## Required action
Reproduce the data that follows precisely.

## Dataset excerpt
**********
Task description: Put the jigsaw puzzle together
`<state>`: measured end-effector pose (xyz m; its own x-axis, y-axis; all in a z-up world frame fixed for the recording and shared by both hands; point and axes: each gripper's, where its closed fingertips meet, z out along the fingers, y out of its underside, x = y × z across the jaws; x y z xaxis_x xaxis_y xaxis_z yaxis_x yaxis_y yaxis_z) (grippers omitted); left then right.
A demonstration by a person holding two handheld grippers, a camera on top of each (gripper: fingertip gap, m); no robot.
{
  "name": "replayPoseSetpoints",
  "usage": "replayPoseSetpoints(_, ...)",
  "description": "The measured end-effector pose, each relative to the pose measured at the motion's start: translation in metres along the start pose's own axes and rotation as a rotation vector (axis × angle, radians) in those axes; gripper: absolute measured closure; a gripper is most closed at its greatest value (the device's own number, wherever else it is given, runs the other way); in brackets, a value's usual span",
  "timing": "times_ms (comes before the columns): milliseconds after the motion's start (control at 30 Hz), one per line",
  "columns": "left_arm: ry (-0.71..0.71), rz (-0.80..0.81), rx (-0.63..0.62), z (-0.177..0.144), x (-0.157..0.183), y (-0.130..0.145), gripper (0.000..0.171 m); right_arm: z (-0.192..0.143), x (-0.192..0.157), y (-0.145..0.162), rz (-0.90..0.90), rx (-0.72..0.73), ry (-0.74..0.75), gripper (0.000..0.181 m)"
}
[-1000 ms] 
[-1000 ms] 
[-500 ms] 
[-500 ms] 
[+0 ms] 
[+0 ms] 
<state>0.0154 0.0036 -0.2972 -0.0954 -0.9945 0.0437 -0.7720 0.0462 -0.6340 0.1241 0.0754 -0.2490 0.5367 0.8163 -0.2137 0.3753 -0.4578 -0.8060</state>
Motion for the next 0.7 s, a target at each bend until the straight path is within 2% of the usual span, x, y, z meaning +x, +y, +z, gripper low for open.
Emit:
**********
## Result
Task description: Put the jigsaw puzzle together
`<state>`: measured end-effector pose (xyz m; its own x-axis, y-axis; all in a z-up world frame fixed for the recording and shared by both hands; point and axes: each gripper's, where its closed fingertips meet, z out along the fingers, y out of its underside, x = y × z across the jaws; x y z xaxis_x xaxis_y xaxis_z yaxis_x yaxis_y yaxis_z) (grippers omitted); left then right.
A demonstration by a person holding two handheld grippers, a camera on top of each (gripper: fingertip gap, m); no robot.
{
  "name": "replayPoseSetpoints",
  "usage": "replayPoseSetpoints(_, ...)",
  "description": "The measured end-effector pose, each relative to the pose measured at the motion's start: translation in metres along the start pose's own axes and rotation as a rotation vector (axis × angle, radians) in those axes; gripper: absolute measured closure; a gripper is most closed at its greatest value (the device's own number, wherever else it is given, runs the other way); in brackets, a value's usual span",
  "timing": "times_ms (comes before the columns): milliseconds after the motion's start (control at 30 Hz), one per line",
  "columns": "left_arm: ry (-0.71..0.71), rz (-0.80..0.81), rx (-0.63..0.62), z (-0.177..0.144), x (-0.157..0.183), y (-0.130..0.145), gripper (0.000..0.171 m); right_arm: z (-0.192..0.143), x (-0.192..0.157), y (-0.145..0.162), rz (-0.90..0.90), rx (-0.72..0.73), ry (-0.74..0.75), gripper (0.000..0.181 m)"
}
[-1000 ms] 
[-1000 ms] 
[-500 ms] 
[-500 ms] 
[+0 ms] 
[+0 ms] 
<state>0.0154 0.0036 -0.2972 -0.0954 -0.9945 0.0437 -0.7720 0.0462 -0.6340 0.1241 0.0754 -0.2490 0.5367 0.8163 -0.2137 0.3753 -0.4578 -0.8060</state>
Motion for the next 0.7 s, a target at each bend until the straight path is within 2% of the usual span, x, y, z meaning +x, +y, +z, gripper low for open.
Emit:

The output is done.